Gustav Wilhelm Palm
(b. Härlöv 1810, d. Stockholm 1890)
The Ruins of the Royal Palace in Croatia. Signed and dated ”G.W. [a palmtree] 1840” and by the artist inscribed ”Daßs Keysers Schloss i Croatien n. d. n. Gez.[eichnet] de 21 October 840 in gesellschaft mitt Sne Excelens Baron v Ottenfels inkognito”. (The Royal Castle of Croatia drawn from nature 21. of October 840 in the company of His Excellency Baron v Ottenfels inkognito.) Pencil and watercolour on paper. Sheet size
23.6×29.2 cm. Unframed.
Baron Moritz Franz von Ottenfels (1820–1907), the son of the Austrian-Hungarian minister Baron Franz Xaver von Ottenfels (1778–1851), was one of Palm’s closest friends during his two year long stay in Vienna between 1838–40. In September 1840 the Ottenfels’s invited Palm to visit there chateau, Horwatzska, in Hungary, on which occassion they made an excursion to Croatia, where they owned yet another castle.

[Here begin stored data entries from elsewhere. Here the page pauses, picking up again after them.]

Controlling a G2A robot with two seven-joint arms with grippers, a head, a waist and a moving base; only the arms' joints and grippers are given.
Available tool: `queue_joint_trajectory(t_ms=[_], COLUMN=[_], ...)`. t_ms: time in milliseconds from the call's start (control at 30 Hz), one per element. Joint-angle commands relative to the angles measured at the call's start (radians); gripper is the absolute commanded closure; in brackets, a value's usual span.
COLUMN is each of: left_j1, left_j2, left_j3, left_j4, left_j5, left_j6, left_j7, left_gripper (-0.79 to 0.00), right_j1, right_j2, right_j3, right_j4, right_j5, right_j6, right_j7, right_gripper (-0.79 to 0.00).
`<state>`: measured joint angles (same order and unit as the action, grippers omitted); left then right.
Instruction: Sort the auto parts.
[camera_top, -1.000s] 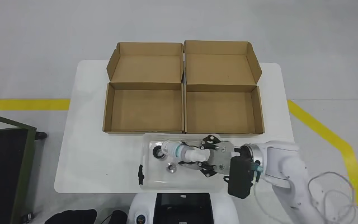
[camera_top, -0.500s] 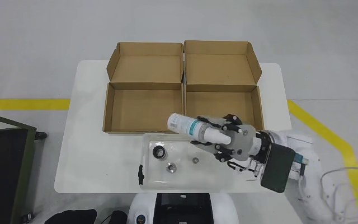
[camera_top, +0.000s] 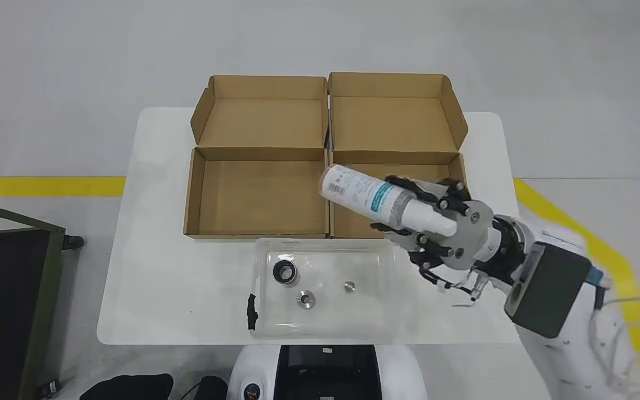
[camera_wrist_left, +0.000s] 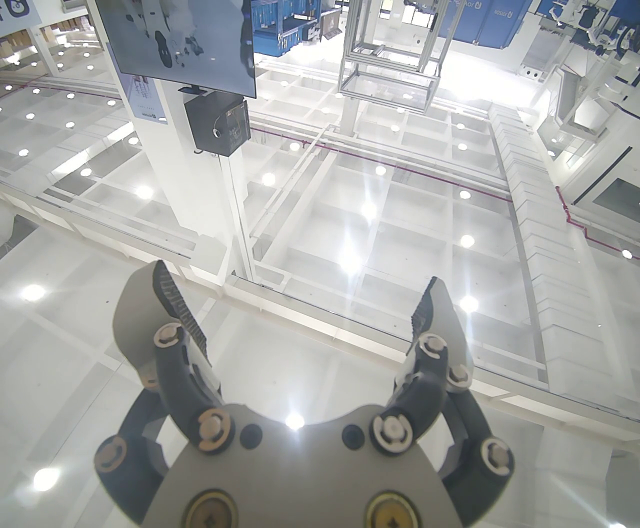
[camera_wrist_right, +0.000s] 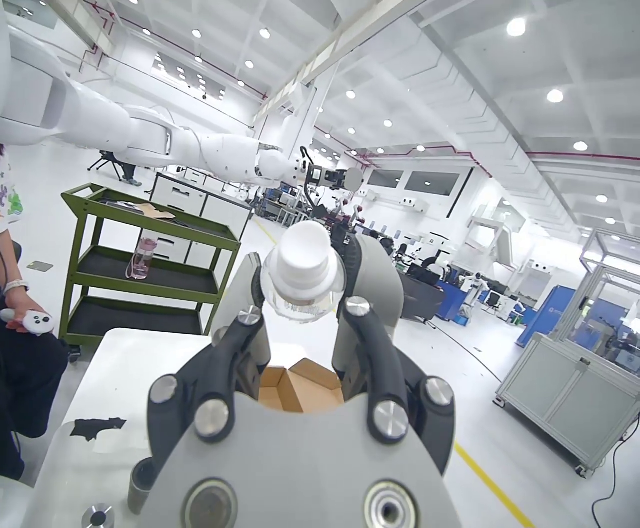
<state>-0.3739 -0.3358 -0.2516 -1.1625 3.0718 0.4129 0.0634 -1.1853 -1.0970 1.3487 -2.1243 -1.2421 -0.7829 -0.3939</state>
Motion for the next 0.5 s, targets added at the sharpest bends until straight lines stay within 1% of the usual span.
queue_joint_trajectory(t_ms=[0, 267, 467], left_j1=[0.0, 0.0, 0.0], left_j2=[0.0, 0.0, 0.0], left_j3=[0.0, 0.0, 0.0], left_j4=[0.0, 0.0, 0.0], left_j5=[0.0, 0.0, 0.0], left_j6=[0.0, 0.0, 0.0], left_j7=[0.0, 0.0, 0.0], left_gripper=[-0.785, -0.785, -0.785], right_j1=[0.005, 0.008, 0.019], right_j2=[-0.001, -0.004, -0.008], right_j3=[-0.005, -0.034, -0.077], right_j4=[0.004, 0.04, 0.079], right_j5=[0.003, -0.004, -0.016], right_j6=[0.001, 0.001, -0.001], right_j7=[-0.002, 0.0, 0.015], right_gripper=[0.0, 0.0, 0.0])
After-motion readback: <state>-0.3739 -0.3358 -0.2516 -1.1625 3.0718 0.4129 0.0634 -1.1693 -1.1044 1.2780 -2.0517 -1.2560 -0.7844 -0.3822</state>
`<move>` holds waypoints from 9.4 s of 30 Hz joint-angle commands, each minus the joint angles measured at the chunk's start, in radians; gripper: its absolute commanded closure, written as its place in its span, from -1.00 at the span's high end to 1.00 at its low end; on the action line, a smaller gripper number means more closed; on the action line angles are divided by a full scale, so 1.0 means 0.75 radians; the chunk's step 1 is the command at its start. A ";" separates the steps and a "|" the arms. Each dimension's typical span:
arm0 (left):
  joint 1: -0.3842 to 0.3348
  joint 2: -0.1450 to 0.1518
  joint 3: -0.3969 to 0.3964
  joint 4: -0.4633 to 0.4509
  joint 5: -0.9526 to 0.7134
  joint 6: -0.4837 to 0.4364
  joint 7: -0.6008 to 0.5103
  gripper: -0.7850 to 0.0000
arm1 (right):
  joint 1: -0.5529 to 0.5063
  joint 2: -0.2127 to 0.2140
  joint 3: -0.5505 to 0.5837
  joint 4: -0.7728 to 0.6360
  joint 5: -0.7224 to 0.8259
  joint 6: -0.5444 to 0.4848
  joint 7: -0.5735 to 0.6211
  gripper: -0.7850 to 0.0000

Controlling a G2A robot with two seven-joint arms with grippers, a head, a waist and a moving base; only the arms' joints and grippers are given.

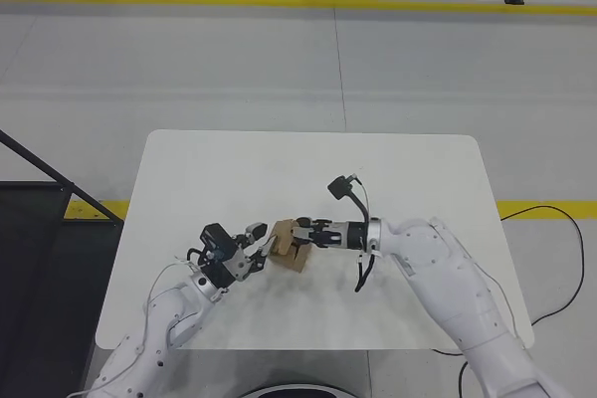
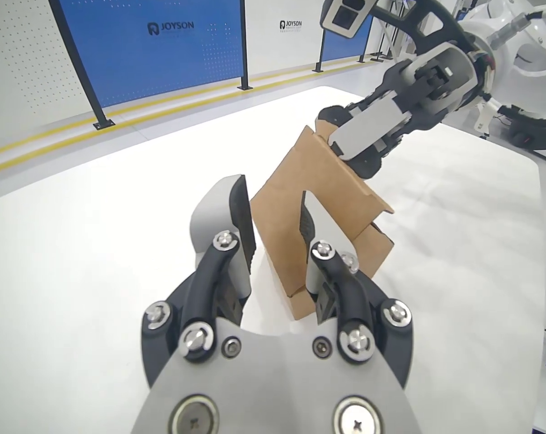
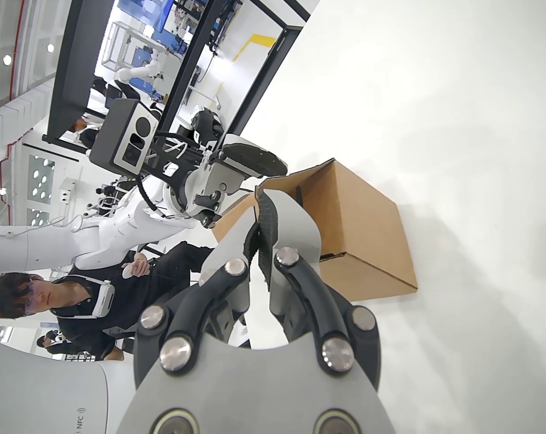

The ruin depicted is probably the ruins of the medieval fortress, Klis, situated in the mountains outside Split. At one point it was expanded and served as the seat of many Croatien kings, until it was turned into a fortress during the Ottoman period. Franz Xaver von Ottenfels usually travelled under the name Henry Werner, thus Palm’s inskription ”inkognito”.